What you return should match the data below exactly, line for line.
--------------------------------
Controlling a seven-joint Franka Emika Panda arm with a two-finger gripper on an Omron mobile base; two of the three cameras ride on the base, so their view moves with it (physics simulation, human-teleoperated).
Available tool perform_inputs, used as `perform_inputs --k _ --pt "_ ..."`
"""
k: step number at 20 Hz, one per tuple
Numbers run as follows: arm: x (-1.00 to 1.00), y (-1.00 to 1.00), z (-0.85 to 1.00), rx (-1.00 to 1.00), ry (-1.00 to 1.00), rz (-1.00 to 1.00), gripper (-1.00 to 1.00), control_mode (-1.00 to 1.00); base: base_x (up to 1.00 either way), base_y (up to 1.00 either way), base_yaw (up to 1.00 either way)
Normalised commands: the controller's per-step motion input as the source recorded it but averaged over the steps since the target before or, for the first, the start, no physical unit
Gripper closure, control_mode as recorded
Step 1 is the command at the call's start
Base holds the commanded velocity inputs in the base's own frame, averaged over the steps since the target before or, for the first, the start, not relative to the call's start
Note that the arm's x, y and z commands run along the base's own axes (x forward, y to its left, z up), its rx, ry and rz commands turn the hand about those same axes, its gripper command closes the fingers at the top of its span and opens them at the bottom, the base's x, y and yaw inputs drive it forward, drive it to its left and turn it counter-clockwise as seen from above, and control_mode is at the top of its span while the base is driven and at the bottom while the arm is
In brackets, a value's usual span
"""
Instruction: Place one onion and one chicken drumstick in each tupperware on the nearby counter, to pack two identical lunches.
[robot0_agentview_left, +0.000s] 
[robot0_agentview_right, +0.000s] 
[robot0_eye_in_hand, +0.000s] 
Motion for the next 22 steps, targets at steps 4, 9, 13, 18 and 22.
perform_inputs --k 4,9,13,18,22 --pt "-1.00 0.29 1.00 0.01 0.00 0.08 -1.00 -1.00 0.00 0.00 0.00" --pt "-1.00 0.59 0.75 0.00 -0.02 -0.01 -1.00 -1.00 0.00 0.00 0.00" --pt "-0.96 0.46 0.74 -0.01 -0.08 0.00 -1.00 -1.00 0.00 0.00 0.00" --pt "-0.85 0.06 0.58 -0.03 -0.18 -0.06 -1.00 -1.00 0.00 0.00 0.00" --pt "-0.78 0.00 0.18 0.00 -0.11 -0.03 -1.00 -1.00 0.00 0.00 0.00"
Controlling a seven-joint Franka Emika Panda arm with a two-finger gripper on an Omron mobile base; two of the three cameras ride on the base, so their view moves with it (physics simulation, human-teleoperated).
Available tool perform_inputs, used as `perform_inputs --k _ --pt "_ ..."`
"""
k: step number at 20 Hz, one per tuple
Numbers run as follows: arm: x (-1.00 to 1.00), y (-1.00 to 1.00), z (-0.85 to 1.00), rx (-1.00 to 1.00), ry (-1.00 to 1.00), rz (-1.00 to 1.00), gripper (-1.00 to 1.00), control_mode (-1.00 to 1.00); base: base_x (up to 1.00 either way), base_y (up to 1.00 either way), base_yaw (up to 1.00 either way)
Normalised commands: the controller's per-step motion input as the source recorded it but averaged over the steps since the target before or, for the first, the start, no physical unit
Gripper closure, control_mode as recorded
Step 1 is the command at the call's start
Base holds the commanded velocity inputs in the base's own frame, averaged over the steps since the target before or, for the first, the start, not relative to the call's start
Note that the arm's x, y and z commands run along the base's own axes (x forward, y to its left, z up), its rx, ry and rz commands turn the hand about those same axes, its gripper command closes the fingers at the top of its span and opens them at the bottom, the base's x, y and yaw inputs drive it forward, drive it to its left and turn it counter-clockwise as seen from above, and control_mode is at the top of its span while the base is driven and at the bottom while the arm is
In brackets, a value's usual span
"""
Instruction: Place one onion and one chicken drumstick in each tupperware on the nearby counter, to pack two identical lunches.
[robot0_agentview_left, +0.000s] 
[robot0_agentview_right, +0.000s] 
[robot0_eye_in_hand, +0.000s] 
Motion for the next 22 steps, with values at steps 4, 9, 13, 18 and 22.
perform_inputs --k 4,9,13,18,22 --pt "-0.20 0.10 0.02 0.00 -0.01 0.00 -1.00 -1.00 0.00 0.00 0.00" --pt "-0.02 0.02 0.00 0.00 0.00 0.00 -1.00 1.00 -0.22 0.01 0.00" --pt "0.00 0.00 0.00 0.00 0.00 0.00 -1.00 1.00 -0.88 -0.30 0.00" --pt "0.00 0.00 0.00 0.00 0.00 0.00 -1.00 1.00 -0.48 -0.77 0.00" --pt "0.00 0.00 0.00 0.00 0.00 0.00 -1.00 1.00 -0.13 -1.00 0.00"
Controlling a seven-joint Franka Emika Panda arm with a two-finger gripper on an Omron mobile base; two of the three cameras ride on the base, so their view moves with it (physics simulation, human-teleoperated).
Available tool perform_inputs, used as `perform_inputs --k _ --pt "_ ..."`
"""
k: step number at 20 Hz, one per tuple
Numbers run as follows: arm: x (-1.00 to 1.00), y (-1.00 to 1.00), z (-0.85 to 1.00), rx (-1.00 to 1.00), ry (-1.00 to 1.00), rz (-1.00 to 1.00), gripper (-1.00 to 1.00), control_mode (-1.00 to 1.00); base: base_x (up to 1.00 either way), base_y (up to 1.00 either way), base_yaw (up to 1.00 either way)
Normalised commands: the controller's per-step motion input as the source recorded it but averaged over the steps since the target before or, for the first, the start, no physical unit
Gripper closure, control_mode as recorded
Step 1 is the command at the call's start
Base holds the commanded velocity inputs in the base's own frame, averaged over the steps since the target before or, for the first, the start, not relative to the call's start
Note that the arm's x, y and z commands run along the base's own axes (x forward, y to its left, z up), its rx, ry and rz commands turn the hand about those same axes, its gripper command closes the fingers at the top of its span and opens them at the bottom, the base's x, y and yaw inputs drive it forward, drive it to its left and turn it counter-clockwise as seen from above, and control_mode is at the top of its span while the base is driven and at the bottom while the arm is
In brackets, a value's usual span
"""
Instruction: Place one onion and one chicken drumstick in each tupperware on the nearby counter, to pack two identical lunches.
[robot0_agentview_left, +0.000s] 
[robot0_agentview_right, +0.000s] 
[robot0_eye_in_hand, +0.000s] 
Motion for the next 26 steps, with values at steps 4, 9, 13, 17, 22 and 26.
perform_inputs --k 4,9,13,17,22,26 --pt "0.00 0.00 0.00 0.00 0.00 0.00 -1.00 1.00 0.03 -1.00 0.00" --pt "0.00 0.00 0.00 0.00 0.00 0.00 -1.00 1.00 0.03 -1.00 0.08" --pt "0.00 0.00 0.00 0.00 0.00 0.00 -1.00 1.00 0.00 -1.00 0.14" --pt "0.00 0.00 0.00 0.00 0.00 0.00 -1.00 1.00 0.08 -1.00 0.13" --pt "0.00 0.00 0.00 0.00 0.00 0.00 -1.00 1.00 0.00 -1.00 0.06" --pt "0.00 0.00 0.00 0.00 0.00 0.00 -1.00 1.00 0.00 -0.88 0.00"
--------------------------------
=== Solution to this task ===
Controlling a seven-joint Franka Emika Panda arm with a two-finger gripper on an Omron mobile base; two of the three cameras ride on the base, so their view moves with it (physics simulation, human-teleoperated).
Available tool perform_inputs, used as `perform_inputs --k _ --pt "_ ..."`
"""
k: step number at 20 Hz, one per tuple
Numbers run as follows: arm: x (-1.00 to 1.00), y (-1.00 to 1.00), z (-0.85 to 1.00), rx (-1.00 to 1.00), ry (-1.00 to 1.00), rz (-1.00 to 1.00), gripper (-1.00 to 1.00), control_mode (-1.00 to 1.00); base: base_x (up to 1.00 either way), base_y (up to 1.00 either way), base_yaw (up to 1.00 either way)
Normalised commands: the controller's per-step motion input as the source recorded it but averaged over the steps since the target before or, for the first, the start, no physical unit
Gripper closure, control_mode as recorded
Step 1 is the command at the call's start
Base holds the commanded velocity inputs in the base's own frame, averaged over the steps since the target before or, for the first, the start, not relative to the call's start
Note that the arm's x, y and z commands run along the base's own axes (x forward, y to its left, z up), its rx, ry and rz commands turn the hand about those same axes, its gripper command closes the fingers at the top of its span and opens them at the bottom, the base's x, y and yaw inputs drive it forward, drive it to its left and turn it counter-clockwise as seen from above, and control_mode is at the top of its span while the base is driven and at the bottom while the arm is
In brackets, a value's usual span
"""
Instruction: Place one onion and one chicken drumstick in each tupperware on the nearby counter, to pack two identical lunches.
[robot0_agentview_left, +0.000s] 
[robot0_agentview_right, +0.000s] 
[robot0_eye_in_hand, +0.000s] 
Motion for the next 22 steps, targets at steps 4, 9, 13, 18 and 22.
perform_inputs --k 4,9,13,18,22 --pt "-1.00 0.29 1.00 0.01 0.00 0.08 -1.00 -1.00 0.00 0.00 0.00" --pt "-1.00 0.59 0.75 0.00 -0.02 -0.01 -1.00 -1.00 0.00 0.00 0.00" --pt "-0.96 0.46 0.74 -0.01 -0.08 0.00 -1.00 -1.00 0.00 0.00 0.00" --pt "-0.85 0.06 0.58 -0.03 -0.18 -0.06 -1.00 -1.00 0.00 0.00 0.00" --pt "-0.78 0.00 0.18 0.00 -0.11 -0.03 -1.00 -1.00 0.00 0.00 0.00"
Controlling a seven-joint Franka Emika Panda arm with a two-finger gripper on an Omron mobile base; two of the three cameras ride on the base, so their view moves with it (physics simulation, human-teleoperated).
Available tool perform_inputs, used as `perform_inputs --k _ --pt "_ ..."`
"""
k: step number at 20 Hz, one per tuple
Numbers run as follows: arm: x (-1.00 to 1.00), y (-1.00 to 1.00), z (-0.85 to 1.00), rx (-1.00 to 1.00), ry (-1.00 to 1.00), rz (-1.00 to 1.00), gripper (-1.00 to 1.00), control_mode (-1.00 to 1.00); base: base_x (up to 1.00 either way), base_y (up to 1.00 either way), base_yaw (up to 1.00 either way)
Normalised commands: the controller's per-step motion input as the source recorded it but averaged over the steps since the target before or, for the first, the start, no physical unit
Gripper closure, control_mode as recorded
Step 1 is the command at the call's start
Base holds the commanded velocity inputs in the base's own frame, averaged over the steps since the target before or, for the first, the start, not relative to the call's start
Note that the arm's x, y and z commands run along the base's own axes (x forward, y to its left, z up), its rx, ry and rz commands turn the hand about those same axes, its gripper command closes the fingers at the top of its span and opens them at the bottom, the base's x, y and yaw inputs drive it forward, drive it to its left and turn it counter-clockwise as seen from above, and control_mode is at the top of its span while the base is driven and at the bottom while the arm is
In brackets, a value's usual span
"""
Instruction: Place one onion and one chicken drumstick in each tupperware on the nearby counter, to pack two identical lunches.
[robot0_agentview_left, +0.000s] 
[robot0_agentview_right, +0.000s] 
[robot0_eye_in_hand, +0.000s] 
Motion for the next 22 steps, with values at steps 4, 9, 13, 18 and 22.
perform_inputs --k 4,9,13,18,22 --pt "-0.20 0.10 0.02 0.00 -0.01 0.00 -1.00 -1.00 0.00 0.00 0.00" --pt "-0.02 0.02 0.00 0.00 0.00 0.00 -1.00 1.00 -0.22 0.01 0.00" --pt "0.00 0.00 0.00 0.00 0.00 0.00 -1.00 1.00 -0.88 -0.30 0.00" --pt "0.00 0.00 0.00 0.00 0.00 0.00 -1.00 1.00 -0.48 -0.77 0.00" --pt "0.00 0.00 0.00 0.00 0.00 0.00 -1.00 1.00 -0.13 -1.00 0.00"
Controlling a seven-joint Franka Emika Panda arm with a two-finger gripper on an Omron mobile base; two of the three cameras ride on the base, so their view moves with it (physics simulation, human-teleoperated).
Available tool perform_inputs, used as `perform_inputs --k _ --pt "_ ..."`
"""
k: step number at 20 Hz, one per tuple
Numbers run as follows: arm: x (-1.00 to 1.00), y (-1.00 to 1.00), z (-0.85 to 1.00), rx (-1.00 to 1.00), ry (-1.00 to 1.00), rz (-1.00 to 1.00), gripper (-1.00 to 1.00), control_mode (-1.00 to 1.00); base: base_x (up to 1.00 either way), base_y (up to 1.00 either way), base_yaw (up to 1.00 either way)
Normalised commands: the controller's per-step motion input as the source recorded it but averaged over the steps since the target before or, for the first, the start, no physical unit
Gripper closure, control_mode as recorded
Step 1 is the command at the call's start
Base holds the commanded velocity inputs in the base's own frame, averaged over the steps since the target before or, for the first, the start, not relative to the call's start
Note that the arm's x, y and z commands run along the base's own axes (x forward, y to its left, z up), its rx, ry and rz commands turn the hand about those same axes, its gripper command closes the fingers at the top of its span and opens them at the bottom, the base's x, y and yaw inputs drive it forward, drive it to its left and turn it counter-clockwise as seen from above, and control_mode is at the top of its span while the base is driven and at the bottom while the arm is
In brackets, a value's usual span
"""
Instruction: Place one onion and one chicken drumstick in each tupperware on the nearby counter, to pack two identical lunches.
[robot0_agentview_left, +0.000s] 
[robot0_agentview_right, +0.000s] 
[robot0_eye_in_hand, +0.000s] 
Motion for the next 26 steps, with values at steps 4, 9, 13, 17, 22 and 26.
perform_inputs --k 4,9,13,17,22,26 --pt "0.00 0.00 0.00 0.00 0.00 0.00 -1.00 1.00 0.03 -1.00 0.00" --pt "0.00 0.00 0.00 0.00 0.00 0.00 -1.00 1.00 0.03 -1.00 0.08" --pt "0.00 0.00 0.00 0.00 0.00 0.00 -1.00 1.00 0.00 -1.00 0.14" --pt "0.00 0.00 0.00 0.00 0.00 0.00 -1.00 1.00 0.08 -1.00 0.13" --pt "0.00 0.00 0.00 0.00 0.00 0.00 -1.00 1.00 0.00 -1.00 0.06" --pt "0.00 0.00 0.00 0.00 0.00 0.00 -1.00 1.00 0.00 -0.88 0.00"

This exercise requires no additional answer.